Adding an assay to VarSome Clinical

Learn how to upload your custom BED file.

VarSome Clinical customers

If you are a VarSome Clinical customer and your assay is not yet available in VarSome Clinical, we can add your assay if it is an assay we can support.


If you need us to add a new assay, the first question is whether this is a standard assay or if it requires special handling. Examples of special handling include but are not limited to assays with Unique Molecular Identifiers (UMIs), assays that are designed to produce mixed RNA and DNA sequencing data, assays targeting specific classes of variants such as certain large deletions in genes like CFTR and various other special cases. If you do not know if an assay requires any special treatment, please talk to your assay providers and ask them if any special bioinformatics approaches are required to handle the data the assay will be used to generate.
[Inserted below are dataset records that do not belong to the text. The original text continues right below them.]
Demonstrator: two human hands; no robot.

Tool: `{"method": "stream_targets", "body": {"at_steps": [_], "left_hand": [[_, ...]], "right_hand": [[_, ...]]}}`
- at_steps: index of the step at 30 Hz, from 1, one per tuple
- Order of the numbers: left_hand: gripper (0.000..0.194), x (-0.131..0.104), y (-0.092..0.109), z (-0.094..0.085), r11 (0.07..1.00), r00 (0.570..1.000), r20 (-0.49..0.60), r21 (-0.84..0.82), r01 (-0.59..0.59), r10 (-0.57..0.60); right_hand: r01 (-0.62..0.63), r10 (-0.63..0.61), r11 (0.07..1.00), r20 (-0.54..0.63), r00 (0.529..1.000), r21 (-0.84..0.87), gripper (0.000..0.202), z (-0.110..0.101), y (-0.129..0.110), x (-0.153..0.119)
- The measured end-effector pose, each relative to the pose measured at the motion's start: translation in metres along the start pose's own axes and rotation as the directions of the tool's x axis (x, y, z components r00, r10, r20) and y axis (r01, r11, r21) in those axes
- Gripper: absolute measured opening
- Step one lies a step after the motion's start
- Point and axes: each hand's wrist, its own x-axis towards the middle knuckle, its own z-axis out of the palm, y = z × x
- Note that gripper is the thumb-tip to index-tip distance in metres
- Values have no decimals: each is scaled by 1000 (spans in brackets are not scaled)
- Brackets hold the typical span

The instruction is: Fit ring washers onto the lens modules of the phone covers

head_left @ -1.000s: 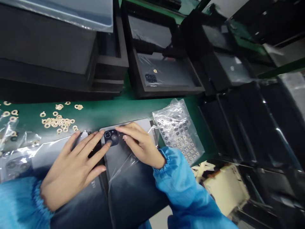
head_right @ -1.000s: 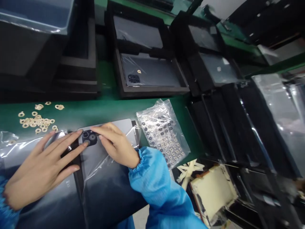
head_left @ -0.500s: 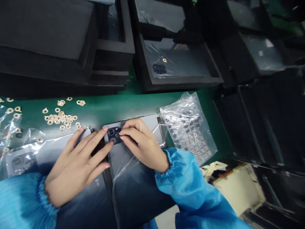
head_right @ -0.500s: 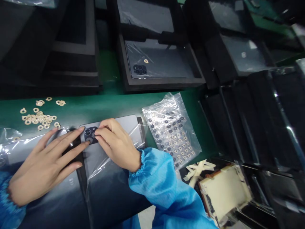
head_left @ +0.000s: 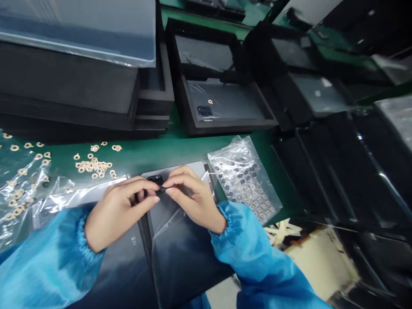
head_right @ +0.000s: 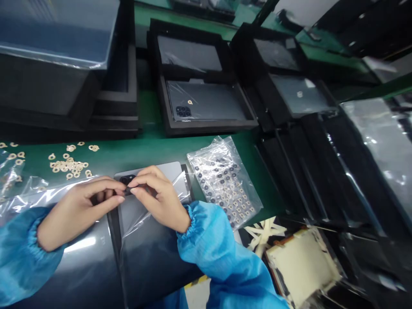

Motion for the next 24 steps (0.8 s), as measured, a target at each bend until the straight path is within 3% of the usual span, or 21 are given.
{"method": "stream_targets", "body": {"at_steps": [2, 5, 9, 11, 14, 17, 20, 21, 22, 24], "left_hand": [[21, 1, 6, 1, 977, 991, 38, -170, 131, -127], [22, 0, 12, -1, 906, 973, 80, -354, 231, -217], [25, -3, 14, -8, 734, 929, 213, -570, 370, -303], [31, -5, 13, -12, 703, 927, 226, -604, 375, -301], [42, -6, 10, -20, 742, 951, 169, -596, 307, -258], [53, -2, 6, -28, 768, 970, 85, -597, 232, -228], [60, 0, 5, -32, 778, 977, 41, -599, 191, -209], [61, 0, 5, -32, 780, 978, 37, -598, 187, -206], [62, 0, 5, -32, 782, 978, 35, -595, 185, -205], [63, 0, 4, -31, 790, 978, 25, -586, 182, -207]], "right_hand": [[32, -32, 999, -2, 999, 3, 12, 1, -7, -1], [72, -72, 997, -8, 997, -16, 9, 4, -15, -3], [113, -115, 992, -24, 993, -51, 8, 11, -22, -5], [167, -171, 982, -37, 985, -83, 11, 15, -28, -4], [332, -348, 930, -91, 933, -156, 20, 17, -45, 11], [495, -541, 829, -151, 827, -262, 26, 4, -83, 47], [582, -680, 722, -228, 697, -376, 23, -24, -138, 107], [603, -725, 680, -260, 638, -417, 21, -34, -155, 131], [615, -796, 593, -261, 546, -519, 17, -44, -170, 156], [545, -878, 460, -269, 396, -701, 16, -62, -192, 205]]}}
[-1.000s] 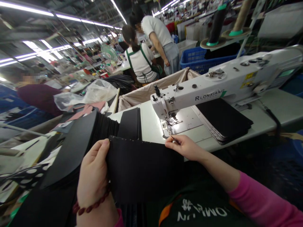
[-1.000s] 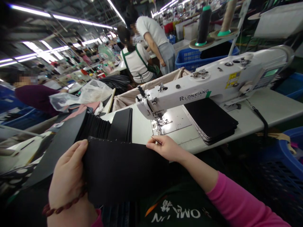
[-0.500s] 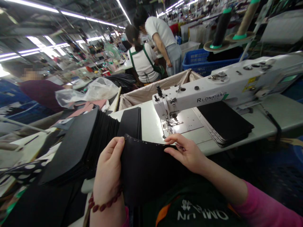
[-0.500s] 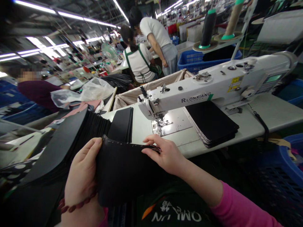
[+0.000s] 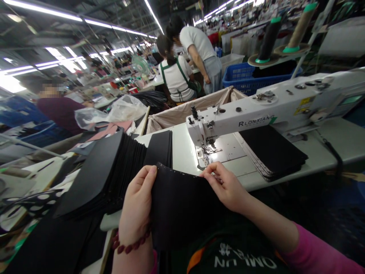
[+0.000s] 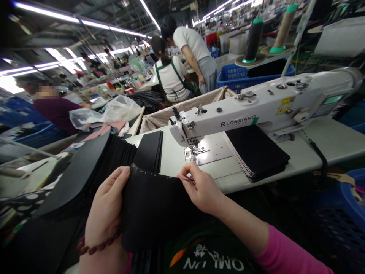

Assuming no special handling is required, we will need you to send us 2 BED files with the coordinates of the targeted regions, one for each version of the reference genome (hg19 or hg38). If you send only one, the platform will allow the selection of the reference genome in line with the reference genome used for that BED file.

In addition to that we need you to:

  1. Specify whether it's a capture or amplicon-based assay.
  2. In case it is an amplicon kit, please send us the corresponding primer location files (in bedpe format) so that we can ensure that the primers are clipped correctly when analyzing.
  3. Specify whether the assay uses UMIs, at which point we will need to ascertain if it is using one of the UMI systems that Varsome Clinical supports. Please contact us if you need more information. 

Please keep in mind that for assays targeting relatively small regions of the genome (i.e. assays that are neither whole-exome nor whole genome) variant calling will be performed in targeted mode, only looking at the regions mentioned in the assay.

Prospects evaluating VarSome Clinical during the free trial period

Unfortunately, we cannot add assays for free trial users. However, this should not be a problem. If your assay is not listed, simply choose one of the two "generic" options:

  • either “Generic capture kit” or
  • “Generic amplicon kit”.
Assay selection when launching a new analysis

This option must be in line with the chemistry of your sequencing assay, because this affects how we handle PCR duplicates. Visit Sequencing Assay Selection for more information. And so, make sure to select "Generic amplicon" if your actual assay is an amplicon kit and "Generic capture" if your assay is a capture kit.

As long as you choose the right chemistry type as described above, the results will be the same as if we had added your assay. The only differences will be that we will not give you statistics about the percentage of reads that fall on target and we will not run the variant calling in targeted mode  (since we do not know the targets) so you may see variants that fall outside your regions of interest. However, the results will be correct and reliable.

If you finally decide to join us and become a VarSome Clinical customer, we will be happy to add your assay to our platform, as described above.